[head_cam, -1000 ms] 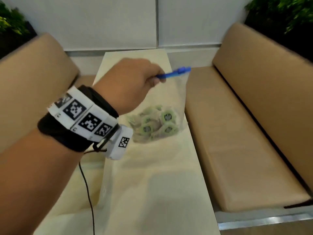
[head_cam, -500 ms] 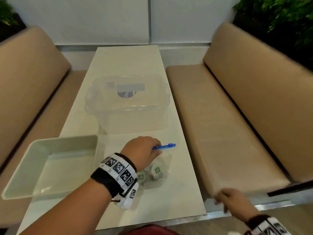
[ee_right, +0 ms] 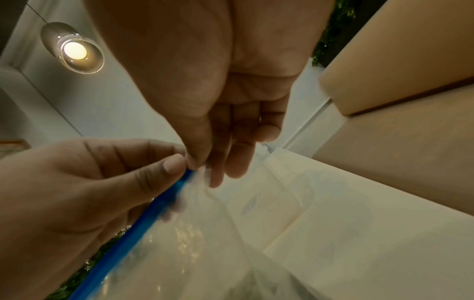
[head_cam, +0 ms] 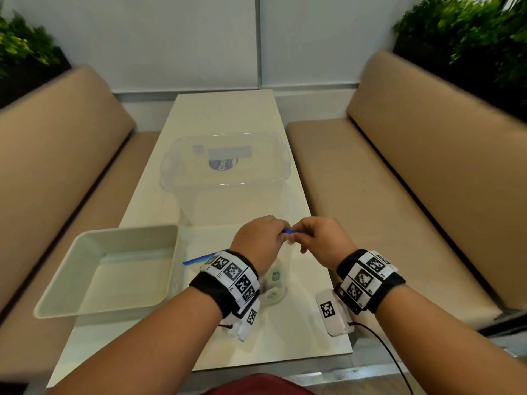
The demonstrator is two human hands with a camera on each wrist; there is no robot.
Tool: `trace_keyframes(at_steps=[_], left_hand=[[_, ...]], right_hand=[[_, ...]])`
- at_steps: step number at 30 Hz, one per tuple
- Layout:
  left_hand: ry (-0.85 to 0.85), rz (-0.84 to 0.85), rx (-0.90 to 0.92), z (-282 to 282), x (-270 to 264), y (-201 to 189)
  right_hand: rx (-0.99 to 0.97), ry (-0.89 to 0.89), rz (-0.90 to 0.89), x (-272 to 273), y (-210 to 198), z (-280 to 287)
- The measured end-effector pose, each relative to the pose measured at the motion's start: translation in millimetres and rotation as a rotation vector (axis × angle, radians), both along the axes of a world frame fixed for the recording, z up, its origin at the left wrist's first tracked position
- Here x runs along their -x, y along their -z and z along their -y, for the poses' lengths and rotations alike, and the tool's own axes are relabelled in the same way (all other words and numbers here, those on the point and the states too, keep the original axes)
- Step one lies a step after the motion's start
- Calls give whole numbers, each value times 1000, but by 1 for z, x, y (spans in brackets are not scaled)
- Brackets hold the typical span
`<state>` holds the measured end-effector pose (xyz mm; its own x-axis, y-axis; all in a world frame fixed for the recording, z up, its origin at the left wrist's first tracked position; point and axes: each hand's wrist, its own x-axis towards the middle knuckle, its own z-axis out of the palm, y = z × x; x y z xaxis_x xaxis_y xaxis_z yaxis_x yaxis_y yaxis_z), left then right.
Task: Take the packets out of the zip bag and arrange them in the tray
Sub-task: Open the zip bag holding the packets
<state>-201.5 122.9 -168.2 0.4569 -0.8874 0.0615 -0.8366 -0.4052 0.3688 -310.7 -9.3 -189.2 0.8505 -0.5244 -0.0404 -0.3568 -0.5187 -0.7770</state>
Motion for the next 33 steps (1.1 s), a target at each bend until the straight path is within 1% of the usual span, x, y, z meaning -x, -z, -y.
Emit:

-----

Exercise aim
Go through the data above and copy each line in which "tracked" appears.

Reply
- The measured end-effector pose, each relative to the pose measured at the motion's start: translation in millimetres and rotation as a rotation vector (axis × angle, radians), both along the axes of a world frame fixed for the recording, z up, its origin at the left wrist's first tracked position
`<state>` holds the measured end-effector pose (xyz mm; its own x-axis, y-axis; all in a world frame fixed for the recording, z up, its origin at the left wrist's first tracked position; point and axes: each hand's wrist, its own x-axis towards the middle knuckle, its own z-axis out of the palm, y = z × x; x y z xaxis_x xaxis_y xaxis_z yaxis_x yaxis_y yaxis_z), left then right.

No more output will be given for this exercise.